== Task item ==
Copy the data precisely, character for character, and leave out every picture.

== Given material ==
•••••
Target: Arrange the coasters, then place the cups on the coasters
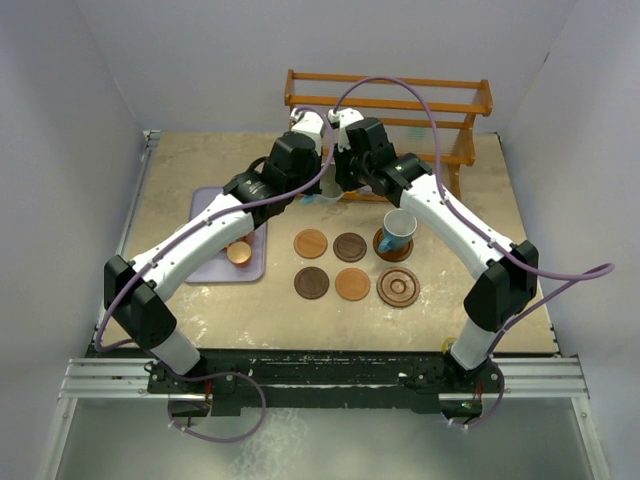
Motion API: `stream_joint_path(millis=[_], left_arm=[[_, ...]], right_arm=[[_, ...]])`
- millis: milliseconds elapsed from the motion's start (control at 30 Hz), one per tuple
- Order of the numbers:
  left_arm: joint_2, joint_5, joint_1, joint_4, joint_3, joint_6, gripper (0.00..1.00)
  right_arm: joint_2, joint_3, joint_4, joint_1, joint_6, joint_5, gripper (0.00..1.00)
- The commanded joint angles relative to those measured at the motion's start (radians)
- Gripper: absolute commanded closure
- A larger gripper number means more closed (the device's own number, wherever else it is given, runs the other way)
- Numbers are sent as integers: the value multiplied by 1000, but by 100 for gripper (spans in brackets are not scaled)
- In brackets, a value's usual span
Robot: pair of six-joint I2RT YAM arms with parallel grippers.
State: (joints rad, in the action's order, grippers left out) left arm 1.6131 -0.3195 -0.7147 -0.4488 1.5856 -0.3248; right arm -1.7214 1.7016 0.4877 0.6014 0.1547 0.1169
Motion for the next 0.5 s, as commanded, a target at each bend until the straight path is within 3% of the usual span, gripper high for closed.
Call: stream_joint_path(millis=[0,100,367,467], left_arm=[[-114,53,10,121,-28,60,93],[-142,110,10,131,-50,134,87],[-236,262,15,68,-99,326,56],[-277,294,26,10,-107,406,50]], right_arm=[[55,44,-13,-14,-14,-3,100],[78,21,-17,-16,-57,9,100],[174,-91,4,-43,-149,-22,100],[232,-162,16,-55,-185,-68,100]])
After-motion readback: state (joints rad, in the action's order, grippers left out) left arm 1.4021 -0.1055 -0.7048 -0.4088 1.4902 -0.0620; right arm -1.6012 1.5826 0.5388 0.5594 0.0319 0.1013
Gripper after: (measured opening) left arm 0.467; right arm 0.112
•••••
== Result for this exercise ==
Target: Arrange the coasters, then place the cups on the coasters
Motion API: `stream_joint_path(millis=[_], left_arm=[[_, ...]], right_arm=[[_, ...]])`
- millis: milliseconds elapsed from the motion's start (control at 30 Hz), one per tuple
- Order of the numbers:
  left_arm: joint_2, joint_5, joint_1, joint_4, joint_3, joint_6, gripper (0.00..1.00)
  right_arm: joint_2, joint_3, joint_4, joint_1, joint_6, joint_5, gripper (0.00..1.00)
- The commanded joint angles relative to those measured at the motion's start (radians)
- Gripper: absolute commanded closure
- A larger gripper number means more closed (the device's own number, wherever else it is given, runs the other way)
- Numbers are sent as integers: the value multiplied by 1000, but by 100 for gripper (spans in brackets are not scaled)
- In brackets, a value's usual span
Robot: pair of six-joint I2RT YAM arms with parallel grippers.
State: (joints rad, in the action's order, grippers left out) left arm 1.6131 -0.3195 -0.7147 -0.4488 1.5856 -0.3248; right arm -1.7214 1.7016 0.4877 0.6014 0.1547 0.1169
Motion for the next 0.5 s, as commanded, a target at each bend until the straight path is within 3% of the usual span, gripper high for closed.
Call: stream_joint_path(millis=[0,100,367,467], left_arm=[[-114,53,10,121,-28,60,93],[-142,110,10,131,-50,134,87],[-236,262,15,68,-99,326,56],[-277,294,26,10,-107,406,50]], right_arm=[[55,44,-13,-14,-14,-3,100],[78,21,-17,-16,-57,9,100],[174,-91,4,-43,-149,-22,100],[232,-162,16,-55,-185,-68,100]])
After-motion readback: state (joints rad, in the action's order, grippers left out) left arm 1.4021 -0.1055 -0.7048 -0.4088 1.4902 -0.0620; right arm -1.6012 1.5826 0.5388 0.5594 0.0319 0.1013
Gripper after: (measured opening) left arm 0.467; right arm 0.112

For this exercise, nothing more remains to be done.